*What to do*:
Write out, word for word, only the data from its first line to the line containing "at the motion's".

(Extracted data entries)
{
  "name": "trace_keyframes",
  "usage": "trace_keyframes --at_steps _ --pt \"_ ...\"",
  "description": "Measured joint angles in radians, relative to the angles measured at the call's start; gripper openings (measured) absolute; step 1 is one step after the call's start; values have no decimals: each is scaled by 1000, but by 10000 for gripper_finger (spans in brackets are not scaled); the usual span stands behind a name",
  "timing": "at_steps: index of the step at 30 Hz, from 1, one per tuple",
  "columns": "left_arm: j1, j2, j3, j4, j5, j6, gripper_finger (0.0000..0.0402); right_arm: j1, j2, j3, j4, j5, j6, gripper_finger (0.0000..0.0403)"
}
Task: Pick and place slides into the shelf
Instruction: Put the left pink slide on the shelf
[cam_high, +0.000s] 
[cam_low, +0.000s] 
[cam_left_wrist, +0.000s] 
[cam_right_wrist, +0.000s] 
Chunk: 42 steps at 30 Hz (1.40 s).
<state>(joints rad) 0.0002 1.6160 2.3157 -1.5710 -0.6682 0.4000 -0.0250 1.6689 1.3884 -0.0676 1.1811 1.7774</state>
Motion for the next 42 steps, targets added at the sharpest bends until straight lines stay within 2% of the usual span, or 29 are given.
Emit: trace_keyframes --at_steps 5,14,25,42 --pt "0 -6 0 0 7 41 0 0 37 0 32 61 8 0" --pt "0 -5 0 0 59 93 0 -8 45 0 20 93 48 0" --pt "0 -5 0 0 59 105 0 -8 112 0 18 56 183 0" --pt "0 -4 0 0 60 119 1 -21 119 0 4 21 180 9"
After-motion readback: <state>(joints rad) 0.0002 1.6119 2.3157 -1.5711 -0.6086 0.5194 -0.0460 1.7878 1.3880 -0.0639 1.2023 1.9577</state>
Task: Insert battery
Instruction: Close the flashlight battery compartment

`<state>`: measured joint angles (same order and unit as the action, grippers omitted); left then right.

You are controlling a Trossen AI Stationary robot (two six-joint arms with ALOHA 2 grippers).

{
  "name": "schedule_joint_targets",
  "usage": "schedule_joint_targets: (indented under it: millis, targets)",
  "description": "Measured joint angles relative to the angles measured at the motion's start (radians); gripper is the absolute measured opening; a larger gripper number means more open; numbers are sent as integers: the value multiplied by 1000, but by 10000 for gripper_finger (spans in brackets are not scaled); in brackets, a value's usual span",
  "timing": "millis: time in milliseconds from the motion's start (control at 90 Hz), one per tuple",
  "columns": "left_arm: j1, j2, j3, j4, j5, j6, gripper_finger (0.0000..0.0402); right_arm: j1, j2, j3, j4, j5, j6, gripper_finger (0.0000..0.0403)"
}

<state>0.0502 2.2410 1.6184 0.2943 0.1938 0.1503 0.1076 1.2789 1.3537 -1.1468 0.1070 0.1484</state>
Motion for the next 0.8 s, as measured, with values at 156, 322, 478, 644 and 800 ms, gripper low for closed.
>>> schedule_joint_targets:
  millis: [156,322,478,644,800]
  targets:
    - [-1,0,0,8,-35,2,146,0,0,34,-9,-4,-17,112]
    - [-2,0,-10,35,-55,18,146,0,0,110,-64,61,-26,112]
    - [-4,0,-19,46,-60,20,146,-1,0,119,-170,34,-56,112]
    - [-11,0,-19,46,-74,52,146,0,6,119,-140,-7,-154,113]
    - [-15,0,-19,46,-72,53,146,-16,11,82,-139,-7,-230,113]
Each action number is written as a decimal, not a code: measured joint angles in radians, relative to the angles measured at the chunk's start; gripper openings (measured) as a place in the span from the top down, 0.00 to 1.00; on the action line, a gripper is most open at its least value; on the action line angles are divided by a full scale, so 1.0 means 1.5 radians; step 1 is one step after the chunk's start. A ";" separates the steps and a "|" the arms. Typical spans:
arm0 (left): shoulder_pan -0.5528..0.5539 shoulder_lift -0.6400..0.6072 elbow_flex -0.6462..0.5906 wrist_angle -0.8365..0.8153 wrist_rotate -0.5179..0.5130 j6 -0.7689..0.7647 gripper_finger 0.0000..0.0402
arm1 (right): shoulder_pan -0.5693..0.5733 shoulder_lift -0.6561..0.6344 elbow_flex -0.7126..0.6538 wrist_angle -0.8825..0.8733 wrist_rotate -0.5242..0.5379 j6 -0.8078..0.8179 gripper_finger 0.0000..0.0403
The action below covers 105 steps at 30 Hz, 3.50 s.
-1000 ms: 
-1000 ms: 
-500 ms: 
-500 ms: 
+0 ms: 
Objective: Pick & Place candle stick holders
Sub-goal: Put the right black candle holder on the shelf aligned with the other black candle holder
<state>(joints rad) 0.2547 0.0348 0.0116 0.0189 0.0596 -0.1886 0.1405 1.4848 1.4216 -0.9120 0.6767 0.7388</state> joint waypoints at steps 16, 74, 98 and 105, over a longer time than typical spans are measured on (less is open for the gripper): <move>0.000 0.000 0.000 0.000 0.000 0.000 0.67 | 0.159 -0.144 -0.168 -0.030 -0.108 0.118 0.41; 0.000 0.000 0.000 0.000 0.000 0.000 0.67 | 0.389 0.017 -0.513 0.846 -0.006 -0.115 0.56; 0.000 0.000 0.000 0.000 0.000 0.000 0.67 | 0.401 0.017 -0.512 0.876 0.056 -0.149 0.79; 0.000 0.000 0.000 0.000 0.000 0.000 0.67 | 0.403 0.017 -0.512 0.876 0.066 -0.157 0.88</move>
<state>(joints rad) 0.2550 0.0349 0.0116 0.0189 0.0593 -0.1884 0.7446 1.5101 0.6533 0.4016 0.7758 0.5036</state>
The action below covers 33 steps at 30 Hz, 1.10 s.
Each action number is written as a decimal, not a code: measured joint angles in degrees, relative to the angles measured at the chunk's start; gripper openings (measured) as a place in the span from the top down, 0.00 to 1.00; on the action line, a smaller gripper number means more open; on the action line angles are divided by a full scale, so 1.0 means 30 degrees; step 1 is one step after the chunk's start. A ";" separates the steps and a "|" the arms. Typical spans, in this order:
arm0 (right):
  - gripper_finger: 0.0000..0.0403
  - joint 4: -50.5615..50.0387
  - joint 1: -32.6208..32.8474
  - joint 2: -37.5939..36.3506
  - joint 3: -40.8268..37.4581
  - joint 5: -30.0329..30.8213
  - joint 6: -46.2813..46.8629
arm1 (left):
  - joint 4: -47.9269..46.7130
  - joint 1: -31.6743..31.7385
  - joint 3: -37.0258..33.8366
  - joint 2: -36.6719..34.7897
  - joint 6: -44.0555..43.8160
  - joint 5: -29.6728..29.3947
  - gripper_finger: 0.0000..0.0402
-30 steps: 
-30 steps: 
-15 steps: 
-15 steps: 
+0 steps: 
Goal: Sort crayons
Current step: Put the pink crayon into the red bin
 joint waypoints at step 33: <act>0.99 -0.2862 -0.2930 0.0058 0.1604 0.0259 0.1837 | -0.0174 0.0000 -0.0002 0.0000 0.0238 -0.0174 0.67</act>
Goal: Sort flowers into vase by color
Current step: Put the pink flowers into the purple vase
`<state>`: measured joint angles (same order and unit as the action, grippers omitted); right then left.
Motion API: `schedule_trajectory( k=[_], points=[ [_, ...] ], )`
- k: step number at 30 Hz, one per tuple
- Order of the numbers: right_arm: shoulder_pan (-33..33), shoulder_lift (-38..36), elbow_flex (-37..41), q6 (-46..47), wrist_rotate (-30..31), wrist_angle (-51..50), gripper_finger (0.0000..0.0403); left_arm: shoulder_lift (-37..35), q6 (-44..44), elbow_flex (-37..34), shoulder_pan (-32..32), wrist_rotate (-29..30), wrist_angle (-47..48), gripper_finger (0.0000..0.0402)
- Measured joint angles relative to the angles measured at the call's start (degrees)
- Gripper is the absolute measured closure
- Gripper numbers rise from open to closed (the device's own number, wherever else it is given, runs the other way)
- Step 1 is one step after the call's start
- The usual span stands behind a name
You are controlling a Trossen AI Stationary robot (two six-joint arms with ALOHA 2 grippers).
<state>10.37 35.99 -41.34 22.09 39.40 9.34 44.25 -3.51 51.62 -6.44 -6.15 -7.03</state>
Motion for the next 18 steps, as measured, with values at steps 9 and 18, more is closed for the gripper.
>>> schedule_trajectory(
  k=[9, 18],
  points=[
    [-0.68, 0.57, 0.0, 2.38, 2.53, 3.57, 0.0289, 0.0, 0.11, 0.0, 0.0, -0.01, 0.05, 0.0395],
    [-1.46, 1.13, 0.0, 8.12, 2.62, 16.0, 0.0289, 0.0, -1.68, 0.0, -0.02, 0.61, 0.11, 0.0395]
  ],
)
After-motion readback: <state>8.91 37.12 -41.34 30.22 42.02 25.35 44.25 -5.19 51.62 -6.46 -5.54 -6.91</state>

*The answer*:
{
  "name": "trace_keyframes",
  "usage": "trace_keyframes --at_steps _ --pt \"_ ...\"",
  "description": "Measured joint angles in radians, relative to the angles measured at the call's start; gripper openings (measured) absolute; step 1 is one step after the call's start; values have no decimals: each is scaled by 1000, but by 10000 for gripper_finger (spans in brackets are not scaled); the usual span stands behind a name",
  "timing": "at_steps: index of the step at 30 Hz, from 1, one per tuple",
  "columns": "left_arm: j1, j2, j3, j4, j5, j6, gripper_finger (0.0000..0.0402); right_arm: j1, j2, j3, j4, j5, j6, gripper_finger (0.0000..0.0403)"
}
Task: Pick and place slides into the shelf
Instruction: Put the left pink slide on the shelf
[cam_high, +0.000s] 
[cam_low, +0.000s] 
[cam_left_wrist, +0.000s] 
[cam_right_wrist, +0.000s] 
Chunk: 42 steps at 30 Hz (1.40 s).
<state>(joints rad) 0.0002 1.6160 2.3157 -1.5710 -0.6682 0.4000 -0.0250 1.6689 1.3884 -0.0676 1.1811 1.7774</state>
Motion for the next 42 steps, targets added at the sharpest bends until straight lines stay within 2% of the usual span, or 29 are given.
Emit: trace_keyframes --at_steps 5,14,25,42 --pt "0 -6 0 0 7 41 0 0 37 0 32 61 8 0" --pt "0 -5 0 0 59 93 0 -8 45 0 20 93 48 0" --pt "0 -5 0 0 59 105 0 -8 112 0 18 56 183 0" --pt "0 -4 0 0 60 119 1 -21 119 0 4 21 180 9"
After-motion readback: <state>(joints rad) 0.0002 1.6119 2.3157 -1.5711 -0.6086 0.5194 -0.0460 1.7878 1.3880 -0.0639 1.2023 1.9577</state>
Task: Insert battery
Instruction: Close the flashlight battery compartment

`<state>`: measured joint angles (same order and unit as the action, grippers omitted); left then right.

You are controlling a Trossen AI Stationary robot (two six-joint arms with ALOHA 2 grippers).

{
  "name": "schedule_joint_targets",
  "usage": "schedule_joint_targets: (indented under it: millis, targets)",
  "description": "Measured joint angles relative to the angles measured at the motion's start (radians); gripper is the absolute measured opening; a larger gripper number means more open; numbers are sent as integers: the value multiplied by 1000, but by 10000 for gripper_finger (spans in brackets are not scaled); in brackets, a value's usual span",

The output is now finished.